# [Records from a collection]
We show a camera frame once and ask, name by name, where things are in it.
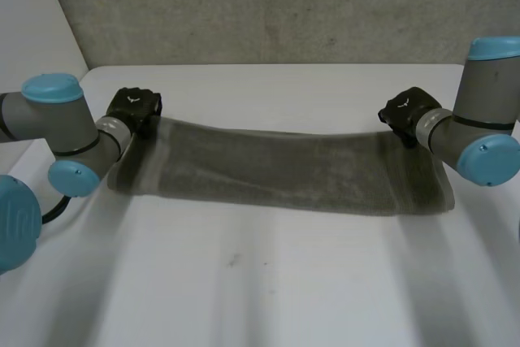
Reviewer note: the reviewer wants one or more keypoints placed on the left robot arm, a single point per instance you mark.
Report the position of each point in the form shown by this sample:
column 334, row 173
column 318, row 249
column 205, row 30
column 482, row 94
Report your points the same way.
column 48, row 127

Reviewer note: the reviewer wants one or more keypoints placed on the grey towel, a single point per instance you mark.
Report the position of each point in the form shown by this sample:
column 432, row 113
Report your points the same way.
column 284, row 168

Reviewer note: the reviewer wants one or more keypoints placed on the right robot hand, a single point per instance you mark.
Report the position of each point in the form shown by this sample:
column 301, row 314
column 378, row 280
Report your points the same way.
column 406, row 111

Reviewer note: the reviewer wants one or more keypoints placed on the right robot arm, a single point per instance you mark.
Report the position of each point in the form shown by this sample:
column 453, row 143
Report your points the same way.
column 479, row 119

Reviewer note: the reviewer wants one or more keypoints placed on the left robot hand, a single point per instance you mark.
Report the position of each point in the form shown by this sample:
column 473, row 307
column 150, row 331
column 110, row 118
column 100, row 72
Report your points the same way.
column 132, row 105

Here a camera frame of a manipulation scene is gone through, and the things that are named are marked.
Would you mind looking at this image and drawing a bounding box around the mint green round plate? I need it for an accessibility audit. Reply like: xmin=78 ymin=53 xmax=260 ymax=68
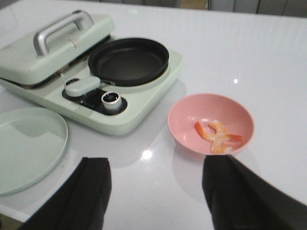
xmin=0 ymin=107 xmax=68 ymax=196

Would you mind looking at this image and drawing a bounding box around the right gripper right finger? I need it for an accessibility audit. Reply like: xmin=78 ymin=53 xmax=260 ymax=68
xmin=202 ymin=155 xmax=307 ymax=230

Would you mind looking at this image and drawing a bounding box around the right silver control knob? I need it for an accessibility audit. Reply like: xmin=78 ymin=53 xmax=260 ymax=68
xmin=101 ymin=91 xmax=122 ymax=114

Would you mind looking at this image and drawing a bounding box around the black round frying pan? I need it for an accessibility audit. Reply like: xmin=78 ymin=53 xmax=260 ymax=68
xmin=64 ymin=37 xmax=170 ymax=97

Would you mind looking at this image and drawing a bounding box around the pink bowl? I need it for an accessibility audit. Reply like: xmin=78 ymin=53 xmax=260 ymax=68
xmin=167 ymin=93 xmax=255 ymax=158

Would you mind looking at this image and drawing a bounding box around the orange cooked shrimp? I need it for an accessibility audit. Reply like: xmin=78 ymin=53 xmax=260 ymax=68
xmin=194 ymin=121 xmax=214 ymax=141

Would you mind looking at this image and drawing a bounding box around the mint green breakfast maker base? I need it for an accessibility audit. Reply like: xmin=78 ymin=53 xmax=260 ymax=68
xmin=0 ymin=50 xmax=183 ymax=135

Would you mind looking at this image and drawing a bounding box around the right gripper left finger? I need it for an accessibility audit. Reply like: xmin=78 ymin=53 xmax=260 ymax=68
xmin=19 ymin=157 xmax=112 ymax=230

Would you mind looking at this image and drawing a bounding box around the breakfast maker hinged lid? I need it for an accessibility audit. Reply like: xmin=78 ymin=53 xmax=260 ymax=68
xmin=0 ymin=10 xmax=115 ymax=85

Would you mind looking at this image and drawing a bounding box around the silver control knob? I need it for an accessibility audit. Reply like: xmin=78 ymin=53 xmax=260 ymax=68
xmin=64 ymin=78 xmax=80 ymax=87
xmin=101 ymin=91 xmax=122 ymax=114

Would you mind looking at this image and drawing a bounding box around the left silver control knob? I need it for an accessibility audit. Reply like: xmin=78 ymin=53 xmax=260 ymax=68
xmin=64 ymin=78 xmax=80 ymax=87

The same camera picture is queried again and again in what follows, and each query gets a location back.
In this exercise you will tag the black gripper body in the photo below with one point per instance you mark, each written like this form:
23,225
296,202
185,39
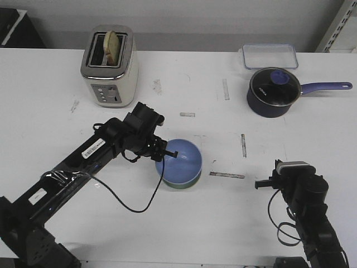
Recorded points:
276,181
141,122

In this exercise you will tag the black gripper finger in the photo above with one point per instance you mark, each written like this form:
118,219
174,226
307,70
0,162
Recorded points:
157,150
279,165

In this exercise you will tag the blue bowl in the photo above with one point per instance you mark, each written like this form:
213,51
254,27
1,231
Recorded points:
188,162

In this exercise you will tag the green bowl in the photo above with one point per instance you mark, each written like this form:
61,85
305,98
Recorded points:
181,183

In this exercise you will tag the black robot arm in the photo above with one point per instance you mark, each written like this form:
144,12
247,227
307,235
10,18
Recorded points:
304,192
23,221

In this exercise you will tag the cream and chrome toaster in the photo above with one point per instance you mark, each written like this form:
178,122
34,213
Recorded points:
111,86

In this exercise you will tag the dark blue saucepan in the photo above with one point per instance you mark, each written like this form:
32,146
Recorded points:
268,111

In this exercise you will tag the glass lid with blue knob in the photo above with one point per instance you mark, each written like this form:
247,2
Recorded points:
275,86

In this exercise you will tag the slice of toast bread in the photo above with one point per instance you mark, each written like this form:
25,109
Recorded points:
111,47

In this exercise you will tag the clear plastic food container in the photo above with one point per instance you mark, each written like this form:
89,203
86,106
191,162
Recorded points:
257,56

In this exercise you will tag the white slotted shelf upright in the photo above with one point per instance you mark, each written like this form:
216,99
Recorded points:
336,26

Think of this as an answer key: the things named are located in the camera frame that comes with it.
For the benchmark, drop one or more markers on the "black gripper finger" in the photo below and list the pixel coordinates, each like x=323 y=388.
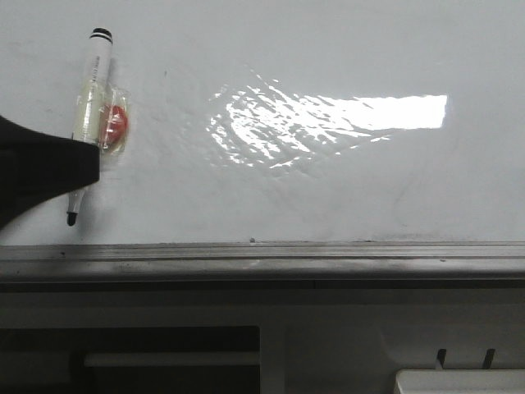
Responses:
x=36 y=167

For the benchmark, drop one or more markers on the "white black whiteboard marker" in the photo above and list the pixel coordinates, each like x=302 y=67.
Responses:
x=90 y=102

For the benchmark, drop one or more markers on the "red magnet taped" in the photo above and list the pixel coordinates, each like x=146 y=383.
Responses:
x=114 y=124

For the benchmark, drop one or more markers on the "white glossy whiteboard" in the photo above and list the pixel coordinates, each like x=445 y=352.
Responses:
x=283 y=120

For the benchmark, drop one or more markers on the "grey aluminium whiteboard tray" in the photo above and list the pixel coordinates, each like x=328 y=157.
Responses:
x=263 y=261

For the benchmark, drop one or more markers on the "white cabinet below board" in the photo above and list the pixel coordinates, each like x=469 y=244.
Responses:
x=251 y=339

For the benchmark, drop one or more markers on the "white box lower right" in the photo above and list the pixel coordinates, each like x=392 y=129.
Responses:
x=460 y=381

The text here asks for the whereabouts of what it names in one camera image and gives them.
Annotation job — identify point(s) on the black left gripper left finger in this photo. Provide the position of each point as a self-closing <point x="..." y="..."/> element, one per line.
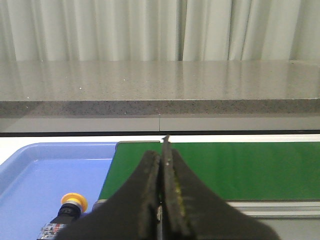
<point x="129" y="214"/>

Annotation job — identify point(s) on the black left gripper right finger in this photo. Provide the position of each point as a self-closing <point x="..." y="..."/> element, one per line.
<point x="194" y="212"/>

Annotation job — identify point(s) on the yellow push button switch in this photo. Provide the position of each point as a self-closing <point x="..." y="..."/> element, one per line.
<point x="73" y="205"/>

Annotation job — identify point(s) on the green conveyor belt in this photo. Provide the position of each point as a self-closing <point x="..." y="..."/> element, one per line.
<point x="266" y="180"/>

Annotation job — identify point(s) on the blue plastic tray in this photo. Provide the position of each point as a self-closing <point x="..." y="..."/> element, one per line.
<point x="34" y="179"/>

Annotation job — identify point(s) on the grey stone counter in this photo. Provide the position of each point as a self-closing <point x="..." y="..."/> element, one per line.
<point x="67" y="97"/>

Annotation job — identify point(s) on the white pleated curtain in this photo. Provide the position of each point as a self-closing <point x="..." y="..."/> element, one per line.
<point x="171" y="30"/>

# [WHAT IS REQUIRED]
The lines that mention the word "written" should be pulled from the records above.

# [RESULT OF THE TASK]
In this exercise you will tag the black gripper body in the photo below with one point per instance you mark, each written like this form:
In this exercise you will tag the black gripper finger in the photo above with one point per instance you mark, each written like this form:
In this exercise you will tag the blue bowl in the photo above with one point per instance you mark, each written like this form:
In this exercise you will tag the green bowl in the photo above with one point per instance you mark, each written like this form:
In this exercise you will tag the black robot arm in the photo above with one point per instance you mark, each written like this form:
In this exercise you will tag the cream and chrome toaster in the photo above with one point per instance you mark, each written like this form:
In this exercise you will tag the dark blue saucepan in the photo above with one point per instance you mark, each written like this form:
In this exercise you will tag the glass lid with blue knob in the photo above with one point per instance you mark, each written like this form:
In this exercise you will tag the slice of toast bread in the photo above with one point per instance you mark, each written like this form:
In this exercise you will tag the clear plastic food container in the photo above with one point per instance you mark, each written like this form:
In this exercise you will tag the white slotted shelf upright in the photo above with one point per instance you mark, each written like this form:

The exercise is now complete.